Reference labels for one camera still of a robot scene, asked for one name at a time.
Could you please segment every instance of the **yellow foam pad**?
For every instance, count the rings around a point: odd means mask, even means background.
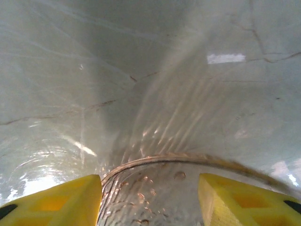
[[[205,226],[301,226],[301,214],[284,201],[297,199],[213,174],[199,176]]]
[[[89,175],[5,204],[16,208],[0,226],[95,226],[101,198],[99,175]]]

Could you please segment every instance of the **square cutout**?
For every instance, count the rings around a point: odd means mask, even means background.
[[[258,194],[239,193],[233,194],[232,198],[240,205],[241,208],[267,208],[269,203]]]

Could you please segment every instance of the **marble surface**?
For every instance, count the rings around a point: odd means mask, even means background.
[[[301,1],[0,2],[0,204],[168,152],[301,183]]]

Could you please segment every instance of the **water bubble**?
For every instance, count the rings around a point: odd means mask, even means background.
[[[183,171],[178,171],[174,174],[175,180],[184,180],[186,178],[186,174]]]

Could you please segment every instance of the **glass rim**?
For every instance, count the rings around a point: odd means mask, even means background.
[[[296,196],[297,198],[301,197],[300,190],[289,186],[288,184],[278,179],[275,179],[259,170],[252,169],[236,161],[226,160],[209,154],[195,153],[167,153],[160,155],[152,155],[122,164],[114,168],[102,179],[103,190],[106,187],[106,185],[110,182],[110,179],[115,177],[119,173],[129,170],[131,168],[143,165],[152,165],[156,163],[184,163],[214,167],[258,180],[271,187],[280,189],[284,193]]]

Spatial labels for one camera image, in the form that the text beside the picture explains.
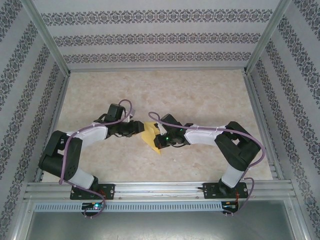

[What needs to be done] Give back the records above exactly, with no pictures.

[Solution below]
Reference labels for one camera still of a robot scene, asked for one name at a time.
Could you please segment every instance of the **yellow foam pad**?
For every instance, count the rings around a point: odd means mask, even means background.
[[[205,226],[301,226],[301,214],[284,201],[297,199],[213,174],[199,176]]]
[[[89,175],[5,204],[16,208],[0,226],[95,226],[101,198],[99,175]]]

Could you please segment every instance of the **square cutout**?
For every instance, count the rings around a point: odd means mask, even means background.
[[[258,194],[239,193],[233,194],[232,198],[240,205],[241,208],[267,208],[269,203]]]

Could you please segment every instance of the **marble surface**?
For every instance, count the rings around a point: odd means mask, even means background.
[[[301,1],[0,2],[0,204],[168,152],[301,183]]]

Could you please segment every instance of the **water bubble**?
For every instance, count the rings around a point: odd means mask, even means background.
[[[183,171],[178,171],[174,174],[175,180],[184,180],[186,178],[186,174]]]

Could you please segment every instance of the **glass rim**?
For every instance, count the rings around a point: odd means mask, even means background.
[[[296,196],[297,198],[301,197],[300,190],[289,186],[288,184],[278,179],[275,179],[259,170],[252,169],[236,161],[226,160],[209,154],[195,153],[167,153],[160,155],[152,155],[122,164],[114,168],[102,179],[103,190],[106,187],[106,185],[110,182],[110,179],[115,177],[119,173],[129,170],[131,168],[143,165],[152,165],[156,163],[184,163],[214,167],[258,180],[271,187],[280,189],[284,193]]]

Spatial labels for one camera image, in the form that the text beside the picture explains.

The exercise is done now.